The linguistic implications are multiple and rich in historical nuances, derived not merely from the combination of words but because of images from the past and residual connotations not always agreed upon but nevertheless trailing like appendages holding on for dear life to a departing conveyor of thoughts, ideas and characters.

It evokes caricatures of contrasting conditions of smiling in the face of adversity; of taking on opponents on the proverbial field of battle despite unwinnable odds, yet with an optimism unable to be undermined; and evocative shadows of withdrawn faces, like the peek behind the kabuki painted cosmetics and the space between the flesh and the Noh mask, that moment when doubt is surely to surface and a moment of realization comes about.  Behind closed doors, does “The Happy Warrior” truly smile, or is there hesitation resurfacing, but not for public consumption?

We honor and value that smiling face in the contest of adversities not our own, and disdain and discard upon the garbage heap of history those who disappoint and destroy our carefully crafted image of the warrior who reveals the felt pain and the loss of control of fear and doubt.  Perhaps it is because we ourselves can only maintain one-half of the equation, and the perfect balance between the “happy” side of yin-yang combination, in contrast to the “warrior” component, leaves us empty and without courage.

For Federal employees and U.S. Postal workers who must daily put on the impassive Noh mask in order to counter the Federal agency or the U.S. Postal Service in contending with adversity because of a medical condition, the recognition that in Noh theatre it is expected that as shadows change and perspectives alter, the expression of the Noh mask adapts and reveals character and substance beyond the original intent, may be of some comfort.

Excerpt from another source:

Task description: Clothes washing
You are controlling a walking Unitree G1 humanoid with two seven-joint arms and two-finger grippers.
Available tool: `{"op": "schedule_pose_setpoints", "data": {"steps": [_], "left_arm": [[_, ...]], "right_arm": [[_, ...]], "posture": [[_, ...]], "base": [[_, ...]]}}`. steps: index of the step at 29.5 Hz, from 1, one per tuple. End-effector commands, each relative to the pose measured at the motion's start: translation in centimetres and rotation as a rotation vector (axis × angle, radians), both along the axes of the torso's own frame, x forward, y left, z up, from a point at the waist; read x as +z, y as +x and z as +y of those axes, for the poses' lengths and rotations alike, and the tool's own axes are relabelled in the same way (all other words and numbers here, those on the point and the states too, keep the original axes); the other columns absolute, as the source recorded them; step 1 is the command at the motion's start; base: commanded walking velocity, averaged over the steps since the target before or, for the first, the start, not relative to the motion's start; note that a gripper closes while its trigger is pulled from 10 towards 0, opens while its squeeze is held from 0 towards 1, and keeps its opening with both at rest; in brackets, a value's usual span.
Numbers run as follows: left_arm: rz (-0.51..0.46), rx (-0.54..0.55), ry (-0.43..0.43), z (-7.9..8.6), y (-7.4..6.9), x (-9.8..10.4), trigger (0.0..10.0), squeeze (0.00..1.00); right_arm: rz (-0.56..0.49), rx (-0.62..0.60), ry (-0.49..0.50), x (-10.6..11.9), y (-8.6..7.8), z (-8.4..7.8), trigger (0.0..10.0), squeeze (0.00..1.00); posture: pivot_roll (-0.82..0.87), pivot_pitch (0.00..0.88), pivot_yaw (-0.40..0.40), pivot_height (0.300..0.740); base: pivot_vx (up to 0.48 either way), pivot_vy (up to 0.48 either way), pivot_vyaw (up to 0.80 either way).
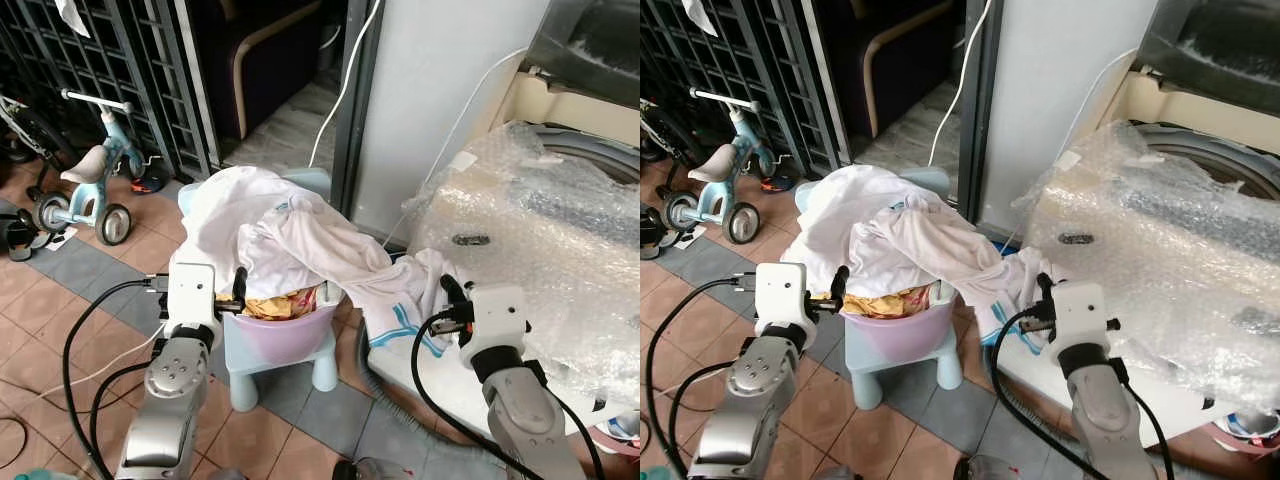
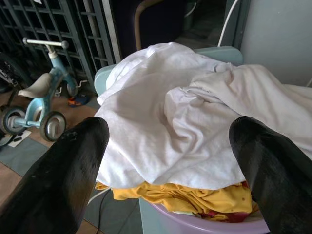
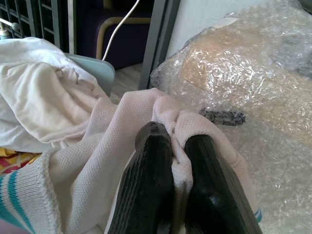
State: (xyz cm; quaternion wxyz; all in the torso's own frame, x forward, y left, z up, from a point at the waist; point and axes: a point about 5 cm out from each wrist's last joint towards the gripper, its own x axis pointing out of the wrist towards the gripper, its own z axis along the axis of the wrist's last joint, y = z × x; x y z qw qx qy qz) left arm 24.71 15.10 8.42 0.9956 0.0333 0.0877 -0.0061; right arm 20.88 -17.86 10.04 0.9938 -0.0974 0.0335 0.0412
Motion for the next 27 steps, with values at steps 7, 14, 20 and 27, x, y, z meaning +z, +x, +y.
{"op": "schedule_pose_setpoints", "data": {"steps": [7,14,20,27], "left_arm": [[0.016,-0.030,-0.007,-0.4,-0.1,0.2,10.0,0.00],[0.024,-0.028,-0.003,-0.4,0.0,0.3,10.0,0.00],[0.009,-0.010,-0.002,-0.5,0.5,0.9,10.0,0.00],[-0.006,-0.002,-0.024,0.1,-0.1,1.6,10.0,0.00]], "right_arm": [[-0.020,-0.030,0.006,1.2,1.0,-0.2,10.0,0.00],[-0.050,-0.024,-0.005,2.0,2.6,-0.3,10.0,0.00],[-0.081,-0.017,-0.016,2.7,3.7,-0.2,10.0,0.00],[-0.105,-0.030,-0.029,3.3,4.4,-0.4,10.0,0.00]], "posture": [[-0.05,0.000,0.009,0.740],[-0.04,0.000,0.004,0.740],[-0.02,0.006,0.006,0.740],[-0.02,0.041,0.007,0.740]], "base": [[0.000,-0.458,-0.34],[0.000,-0.290,-0.39],[0.000,0.000,0.00],[0.000,0.000,-0.46]]}}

The legend of the happy warrior is just that — a residue of days past when history with its feeble memory forgot the tears shed when the transference of the reality of blood and guts to the paper description of battle and fury became lost in the mediocrity of words and wordsmiths.  Life is sometimes too real for even reality to bear.

For the Federal or Postal employee who suffers from a medical condition, whether psychiatric, physical, or a combination of both, the daily requirement of showing “happiness” despite pain and deteriorating health, and to maintain that armor of a “warrior”, can and does come to a point of irrefutable untenability.

Filing for Federal Disability Retirement benefits through the U.S. Office of Personnel Management, whether the Federal or Postal employee is under FERS, CSRS or CSRS Offset, is never a surrender to one side or the other of the unfair equation beset by a societal image of who we are, what we are supposed to be, or where we are meant to go.  Instead, the simple formula for the first half of the combination is:  Take care of one’s health first, and let the rest and residue scatter to cubbyholes in faraway places.

And once that has been taken care of, the second half:  Prepare, formulate and file for Federal Disability Retirement benefits through the U.S. Office of Personnel Management, precisely because one’s health is paramount in this progressively uncaring universe, and attaining a level of restorative health can only become a reality when once the armor which protected begins to show the chinks of time and deterioration, and where the component of “happy” can no longer stand alongside the “warrior” within, and it is time to move on to another day, a greater battle, and a more winnable war.